# How many sprayers do you own?



## Stro3579 (Jun 30, 2017)

How many hand held sprayers do you guys have? Right now I have 3. A insect, roundup, and msma sprayer. This is not including my 3 nozzle boom walk behind sprayer. Chaplin 97900
I just got some celsius and have to get another sparyer.
Do you guys have alot of sprayers also, or just mix what you need in one?


----------



## CenlaLowell (Apr 21, 2017)

I have two. A hand pump one gallon and a battery powered two gallon. I only use the hand pump sprayer for roundup.


----------



## TheTurfTamer (Aug 8, 2018)

3 , 
1 gallon pump, Insect/garden
2 gallon pump, Liquid Iron Only. Wide Spray nozzle
1 gallon pump .Roundup/ 2-4-D


----------



## Stro3579 (Jun 30, 2017)

I kinda figured I wasn't the only one with multiple sprayers. &#128513;


----------



## social port (Jun 19, 2017)

3 in total

1 one-gallon sprayer (for spot spraying herbicides)
1 four-gallon sprayer (for blanket app herbicides)
1 four-gallon sprayer (for nutrients and soil amendments etc.)


----------



## pennstater2005 (Jul 17, 2017)

1/2/4 gallons.


----------



## Ware (Jan 28, 2017)

I think I have five:


Gregson-Clark Spreader Mate is the workhorse for most of my blanket spraying (PGR, pre-e, iron, etc)
Chapin 24V Backpack for the in between stuff
Chapin 2-Gallon Pro Series for smaller batch spot spraying
Chapin 2-Gallon Poly for spot spraying non-selective herbicides on sidewalk cracks, landscape beds, etc
B&G Insecticide Sprayer for interior/exterior insect control


----------



## Mattsbay_18 (Aug 3, 2018)

1/4/4/8 gallons


----------



## Stro3579 (Jun 30, 2017)

Ware said:


> I think I have five:
> 
> 
> Gregson-Clark Spreader Mate is the workhorse for most of my blanket spraying (PGR, pre-e, iron, etc)
> ...


Does the Chaplin 2 gallon poly sprayer leak after release of handle? One of my sprayers do this and I just bought it.


----------



## Ware (Jan 28, 2017)

Stro3579 said:


> Does the Chaplin 2 gallon poly sprayer leak after release of handle? One of my sprayers do this and I just bought it.


I would say they all would to some extent if you don't have a CF valve, diaphragm check valve, or ball check strainer installed near the sprayer tip. The valve is usually located in the handle, so when you release the trigger whatever liquid that is left in the wand will tend to drain out via gravity. A CF valve is the most common solution to the problem you describe because it also helps you maintain constant pressure while spraying. Chapin offers them in 14.5 PSI, 21 PSI, and 29 PSI.


----------



## Stro3579 (Jun 30, 2017)

Ware said:


> Stro3579 said:
> 
> 
> > Does the Chaplin 2 gallon poly sprayer leak after release of handle? One of my sprayers do this and I just bought it.
> ...


Sweet!! What psi is needed for 2 gal sprayer?


----------



## Ware (Jan 28, 2017)

Stro3579 said:


> Sweet!! What psi is needed for 2 gal sprayer?

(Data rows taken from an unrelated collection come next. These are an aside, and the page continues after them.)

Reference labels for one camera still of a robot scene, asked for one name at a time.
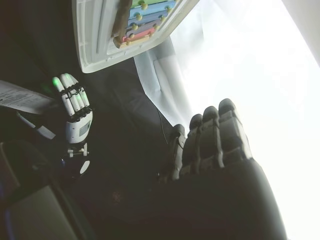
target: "white backdrop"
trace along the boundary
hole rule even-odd
[[[320,239],[320,68],[281,0],[200,0],[170,37],[186,104],[170,110],[150,99],[173,125],[179,115],[185,126],[207,106],[232,99],[288,237]],[[144,85],[151,79],[139,58]]]

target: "dark background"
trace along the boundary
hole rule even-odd
[[[94,109],[87,138],[91,165],[67,187],[97,236],[136,223],[140,207],[165,163],[172,126],[145,95],[133,58],[106,69],[81,71],[69,0],[0,1],[0,79],[52,96],[52,77],[73,75]],[[0,140],[25,139],[53,164],[63,142],[44,139],[0,108]]]

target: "black cable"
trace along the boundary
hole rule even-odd
[[[165,131],[164,131],[164,125],[162,123],[162,118],[161,118],[161,115],[160,115],[160,112],[159,112],[159,109],[156,108],[156,110],[158,111],[158,115],[159,115],[159,118],[160,118],[160,122],[161,122],[161,130],[162,130],[162,134],[164,136],[164,140],[166,142],[166,144],[168,144],[168,141],[167,141],[167,138],[166,138],[166,135],[165,135]]]

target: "white robotic hand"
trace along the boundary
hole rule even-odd
[[[82,156],[82,160],[77,161],[76,164],[77,166],[81,165],[79,169],[79,174],[81,175],[90,164],[90,161],[86,160],[89,154],[86,138],[92,123],[93,111],[90,108],[84,88],[72,75],[64,73],[60,78],[54,77],[52,82],[60,93],[62,102],[69,115],[69,121],[66,122],[65,126],[65,136],[69,143],[67,157],[70,160],[74,159],[75,155]]]

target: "label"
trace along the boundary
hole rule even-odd
[[[53,98],[0,80],[0,106],[31,114],[43,114],[55,104]]]
[[[90,122],[91,121],[88,121],[83,127],[80,128],[79,137],[81,137],[83,134],[85,134],[89,130]]]

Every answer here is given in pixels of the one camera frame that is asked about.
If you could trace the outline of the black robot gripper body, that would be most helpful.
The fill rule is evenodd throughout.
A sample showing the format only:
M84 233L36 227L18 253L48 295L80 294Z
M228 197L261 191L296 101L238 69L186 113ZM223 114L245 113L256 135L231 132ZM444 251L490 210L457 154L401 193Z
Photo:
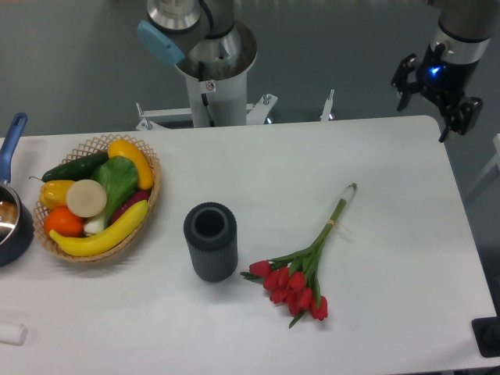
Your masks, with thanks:
M445 61L445 44L428 47L416 71L421 95L438 108L457 107L464 100L468 84L478 61L458 64Z

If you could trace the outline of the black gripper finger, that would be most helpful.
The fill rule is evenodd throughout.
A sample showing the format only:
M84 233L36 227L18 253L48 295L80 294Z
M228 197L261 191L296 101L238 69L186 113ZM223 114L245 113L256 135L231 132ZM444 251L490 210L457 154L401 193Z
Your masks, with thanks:
M444 142L450 132L465 135L472 130L483 108L484 101L478 97L462 97L455 105L440 101L438 109L445 121L445 128L438 139Z
M391 86L396 88L399 95L397 111L401 112L409 104L413 94L420 91L420 84L416 81L409 82L411 73L420 67L420 61L415 54L405 57L399 64L391 79Z

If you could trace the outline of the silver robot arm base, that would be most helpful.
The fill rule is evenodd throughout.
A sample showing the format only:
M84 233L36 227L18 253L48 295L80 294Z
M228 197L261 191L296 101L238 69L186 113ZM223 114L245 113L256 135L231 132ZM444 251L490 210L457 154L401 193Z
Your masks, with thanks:
M233 1L148 1L141 43L167 66L197 80L226 80L257 56L254 34L235 19Z

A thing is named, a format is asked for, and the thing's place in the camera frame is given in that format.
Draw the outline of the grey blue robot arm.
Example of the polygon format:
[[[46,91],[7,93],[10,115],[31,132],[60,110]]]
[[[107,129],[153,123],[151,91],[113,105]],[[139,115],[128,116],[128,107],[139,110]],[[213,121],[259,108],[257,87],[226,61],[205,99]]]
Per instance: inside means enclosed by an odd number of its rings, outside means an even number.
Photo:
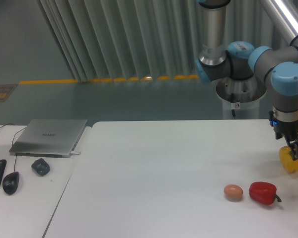
[[[293,160],[298,160],[298,10],[290,0],[263,0],[261,5],[288,46],[273,50],[234,42],[224,48],[225,13],[228,1],[200,0],[205,34],[195,60],[202,81],[229,77],[258,79],[271,91],[273,108],[269,122],[277,139],[284,138]]]

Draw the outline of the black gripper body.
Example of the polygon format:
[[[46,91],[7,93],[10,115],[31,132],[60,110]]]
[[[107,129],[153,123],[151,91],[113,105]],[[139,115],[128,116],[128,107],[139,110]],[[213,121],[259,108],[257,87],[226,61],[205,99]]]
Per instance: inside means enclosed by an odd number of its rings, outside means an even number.
[[[298,146],[298,119],[281,120],[277,112],[269,111],[269,122],[275,132],[275,138],[278,140],[283,137],[288,146]]]

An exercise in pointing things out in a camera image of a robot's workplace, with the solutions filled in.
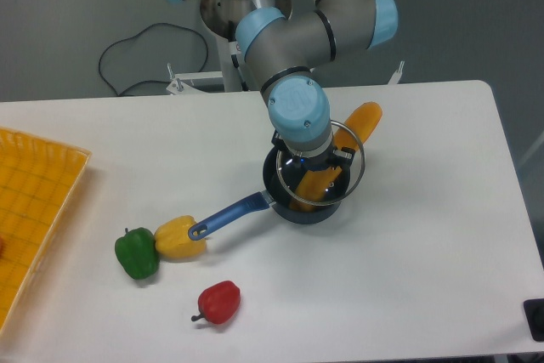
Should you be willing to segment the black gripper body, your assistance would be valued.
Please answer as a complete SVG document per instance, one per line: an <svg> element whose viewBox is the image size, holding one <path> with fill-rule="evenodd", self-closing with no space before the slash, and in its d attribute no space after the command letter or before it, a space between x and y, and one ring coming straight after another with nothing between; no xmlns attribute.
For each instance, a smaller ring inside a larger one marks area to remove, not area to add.
<svg viewBox="0 0 544 363"><path fill-rule="evenodd" d="M301 156L294 151L288 150L286 153L286 168L296 171L324 171L329 167L334 167L335 149L335 145L329 145L317 156Z"/></svg>

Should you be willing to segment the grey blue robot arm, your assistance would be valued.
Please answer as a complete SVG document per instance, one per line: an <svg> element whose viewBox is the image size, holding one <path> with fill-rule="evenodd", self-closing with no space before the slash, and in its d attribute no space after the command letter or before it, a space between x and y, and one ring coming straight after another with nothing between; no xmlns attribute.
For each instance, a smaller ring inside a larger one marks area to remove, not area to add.
<svg viewBox="0 0 544 363"><path fill-rule="evenodd" d="M240 18L222 12L221 19L234 26L241 57L275 130L310 169L331 166L337 155L328 104L312 103L310 115L295 120L280 111L272 95L282 88L294 95L301 81L311 78L311 69L391 39L399 24L394 0L314 0L314 11L294 20L281 12L277 0L234 1L248 1L248 11Z"/></svg>

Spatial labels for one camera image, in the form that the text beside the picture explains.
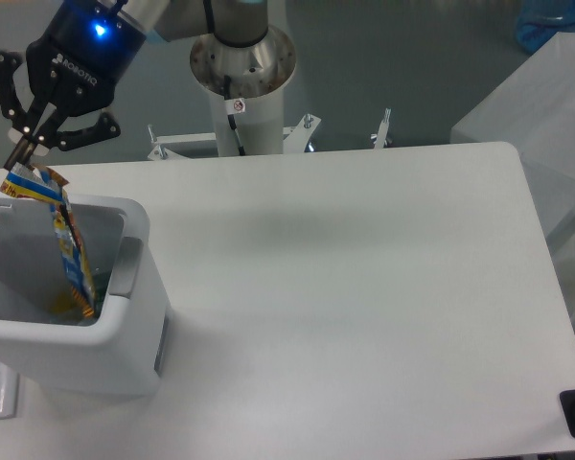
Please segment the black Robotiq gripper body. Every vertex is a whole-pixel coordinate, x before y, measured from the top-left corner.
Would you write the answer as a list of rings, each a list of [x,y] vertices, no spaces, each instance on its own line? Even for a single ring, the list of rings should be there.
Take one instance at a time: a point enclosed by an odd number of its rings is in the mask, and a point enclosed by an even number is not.
[[[137,1],[64,1],[26,50],[33,94],[63,108],[80,88],[82,101],[71,117],[109,106],[146,38],[138,6]]]

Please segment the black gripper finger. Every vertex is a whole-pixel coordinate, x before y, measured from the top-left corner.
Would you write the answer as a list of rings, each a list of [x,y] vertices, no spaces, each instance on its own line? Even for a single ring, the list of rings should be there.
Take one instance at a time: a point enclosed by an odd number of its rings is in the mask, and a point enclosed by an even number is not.
[[[57,144],[56,112],[42,125],[40,119],[56,92],[58,71],[49,67],[40,71],[37,80],[31,79],[31,83],[40,82],[40,86],[34,93],[30,107],[24,109],[14,84],[15,71],[24,62],[22,53],[0,50],[0,108],[2,115],[11,121],[11,129],[19,134],[4,169],[12,169],[16,164],[28,165],[36,150],[49,150]]]
[[[104,109],[92,126],[61,130],[60,127],[65,121],[66,117],[55,110],[33,135],[29,155],[44,156],[51,149],[77,150],[117,138],[121,134],[116,118]]]

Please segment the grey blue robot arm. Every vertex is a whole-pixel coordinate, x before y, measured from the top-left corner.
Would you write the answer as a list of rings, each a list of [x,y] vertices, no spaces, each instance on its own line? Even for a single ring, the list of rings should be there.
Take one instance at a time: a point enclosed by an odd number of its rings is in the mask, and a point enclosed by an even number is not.
[[[151,32],[166,41],[210,34],[230,48],[268,30],[265,1],[64,1],[24,52],[0,50],[0,108],[14,148],[6,171],[53,148],[116,138],[118,82]]]

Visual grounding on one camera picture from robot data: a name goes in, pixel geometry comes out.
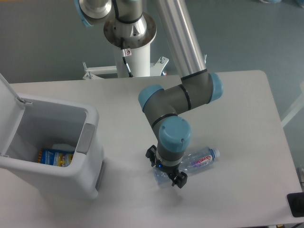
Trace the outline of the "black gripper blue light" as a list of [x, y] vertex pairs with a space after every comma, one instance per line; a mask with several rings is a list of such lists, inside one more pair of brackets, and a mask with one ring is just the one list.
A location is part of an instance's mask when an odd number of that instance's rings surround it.
[[151, 166], [159, 173], [165, 173], [172, 181], [172, 186], [182, 188], [186, 183], [188, 176], [184, 172], [179, 172], [180, 161], [165, 161], [156, 157], [157, 147], [152, 145], [146, 152], [145, 157], [151, 162]]

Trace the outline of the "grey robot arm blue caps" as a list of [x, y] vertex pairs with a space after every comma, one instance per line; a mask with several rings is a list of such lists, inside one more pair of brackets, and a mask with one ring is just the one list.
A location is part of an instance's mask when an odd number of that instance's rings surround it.
[[[119, 77], [151, 75], [150, 45], [157, 28], [143, 11], [142, 1], [76, 0], [74, 5], [84, 26], [104, 22]], [[150, 85], [139, 93], [139, 104], [157, 138], [157, 145], [145, 156], [174, 186], [182, 188], [187, 174], [179, 166], [190, 143], [191, 128], [181, 114], [219, 99], [223, 85], [206, 68], [185, 1], [158, 0], [156, 5], [181, 83], [169, 89]]]

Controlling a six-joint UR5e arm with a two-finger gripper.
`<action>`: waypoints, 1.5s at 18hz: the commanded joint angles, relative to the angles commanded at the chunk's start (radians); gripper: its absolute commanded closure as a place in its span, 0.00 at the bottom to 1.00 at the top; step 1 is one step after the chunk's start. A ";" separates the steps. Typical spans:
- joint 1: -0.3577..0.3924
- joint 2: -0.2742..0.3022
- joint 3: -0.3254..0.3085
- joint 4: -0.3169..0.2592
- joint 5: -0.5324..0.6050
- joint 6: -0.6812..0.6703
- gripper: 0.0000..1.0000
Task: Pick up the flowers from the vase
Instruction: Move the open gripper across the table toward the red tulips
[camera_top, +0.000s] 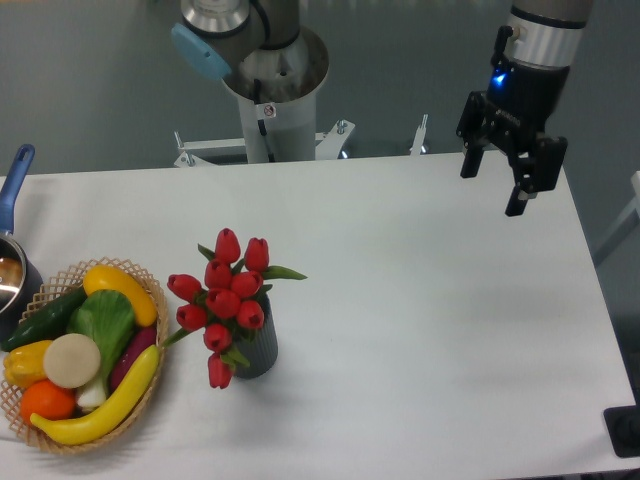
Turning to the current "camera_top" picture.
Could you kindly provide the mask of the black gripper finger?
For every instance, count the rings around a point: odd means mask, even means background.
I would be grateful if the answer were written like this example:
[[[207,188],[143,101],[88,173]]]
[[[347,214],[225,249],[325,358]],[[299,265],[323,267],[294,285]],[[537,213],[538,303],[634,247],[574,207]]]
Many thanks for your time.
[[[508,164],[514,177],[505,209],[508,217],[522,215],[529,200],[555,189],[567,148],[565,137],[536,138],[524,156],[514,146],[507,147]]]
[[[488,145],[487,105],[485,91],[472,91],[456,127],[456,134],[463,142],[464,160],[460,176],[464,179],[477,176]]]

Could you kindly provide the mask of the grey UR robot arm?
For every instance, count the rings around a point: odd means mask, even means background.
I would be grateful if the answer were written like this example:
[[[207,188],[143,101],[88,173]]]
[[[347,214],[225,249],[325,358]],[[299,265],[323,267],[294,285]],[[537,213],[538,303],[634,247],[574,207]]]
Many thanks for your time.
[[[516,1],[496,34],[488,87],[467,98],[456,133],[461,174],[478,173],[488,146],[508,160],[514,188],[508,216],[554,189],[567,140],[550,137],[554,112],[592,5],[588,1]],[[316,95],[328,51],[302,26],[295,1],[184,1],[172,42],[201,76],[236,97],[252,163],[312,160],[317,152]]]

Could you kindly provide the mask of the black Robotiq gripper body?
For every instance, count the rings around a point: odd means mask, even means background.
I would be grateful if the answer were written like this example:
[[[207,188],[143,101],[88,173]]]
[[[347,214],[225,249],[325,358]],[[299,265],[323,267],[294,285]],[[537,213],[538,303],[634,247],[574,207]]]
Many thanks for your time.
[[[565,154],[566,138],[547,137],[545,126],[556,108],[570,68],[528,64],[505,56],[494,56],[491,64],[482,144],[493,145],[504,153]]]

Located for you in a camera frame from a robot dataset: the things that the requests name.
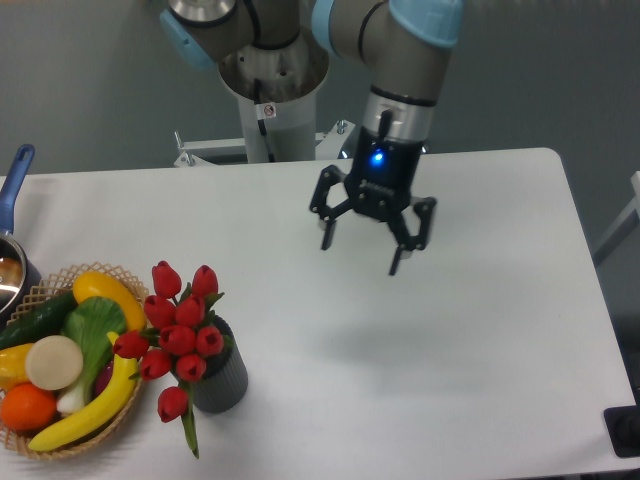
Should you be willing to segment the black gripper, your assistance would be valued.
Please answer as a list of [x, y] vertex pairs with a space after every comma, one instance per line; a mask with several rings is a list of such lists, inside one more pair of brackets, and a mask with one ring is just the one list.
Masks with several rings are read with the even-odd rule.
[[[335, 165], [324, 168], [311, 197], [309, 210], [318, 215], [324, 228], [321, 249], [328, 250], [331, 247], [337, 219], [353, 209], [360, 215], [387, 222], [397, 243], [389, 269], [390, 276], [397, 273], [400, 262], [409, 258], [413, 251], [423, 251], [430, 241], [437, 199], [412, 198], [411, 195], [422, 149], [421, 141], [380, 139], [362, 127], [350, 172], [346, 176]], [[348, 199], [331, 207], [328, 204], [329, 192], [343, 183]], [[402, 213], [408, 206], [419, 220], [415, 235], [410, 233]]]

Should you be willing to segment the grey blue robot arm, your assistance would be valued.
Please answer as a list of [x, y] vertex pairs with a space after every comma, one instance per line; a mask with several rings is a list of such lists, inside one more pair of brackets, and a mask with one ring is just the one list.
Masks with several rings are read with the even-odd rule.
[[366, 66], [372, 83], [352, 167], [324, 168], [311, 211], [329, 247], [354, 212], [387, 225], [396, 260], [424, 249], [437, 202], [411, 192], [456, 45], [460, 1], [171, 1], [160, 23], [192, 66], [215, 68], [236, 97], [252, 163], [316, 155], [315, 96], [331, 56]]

I would go with one of the lower PSI options. Maintaining a system pressure >29 PSI with an inexpensive hand can might be difficult.


----------



## Xoque (Jul 10, 2018)

4 in total. I have two 4 gallon hand pump backpacks and one 24V 4 gallon Chapin. And 1 gallon for larger spot treatment of nut sedges. I have several 32 ounce bottles but only need a couple since I have very few weeds. A pair of hose end sprayers.


----------



## Stro3579 (Jun 30, 2017)

Xoque said:


> 4 in total. I have two 4 gallon hand pump backpacks and one 24V 4 gallon Chapin. And 1 gallon for larger spot treatment of nut sedges. I have several 32 ounce bottles but only need a couple since I have very few weeds. A pair of hose end sprayers.


 :thumbup:


----------



## craigdt (Apr 21, 2018)

4 total.

This DIY monstrosity:









This one, that is getting the full TeeJet treatment soon:









and a couple of small hand pump ones


----------



## HomerGuy (Jun 5, 2017)

I've got four sprayers. A one gallon that I use for glyphosate, a two gallon that I use for other herbicides, a one gallon for insecticides, and a 4 gallon backpack for blanket apps.

I plan to add a tow behind sprayer to the arsenal before next season.


----------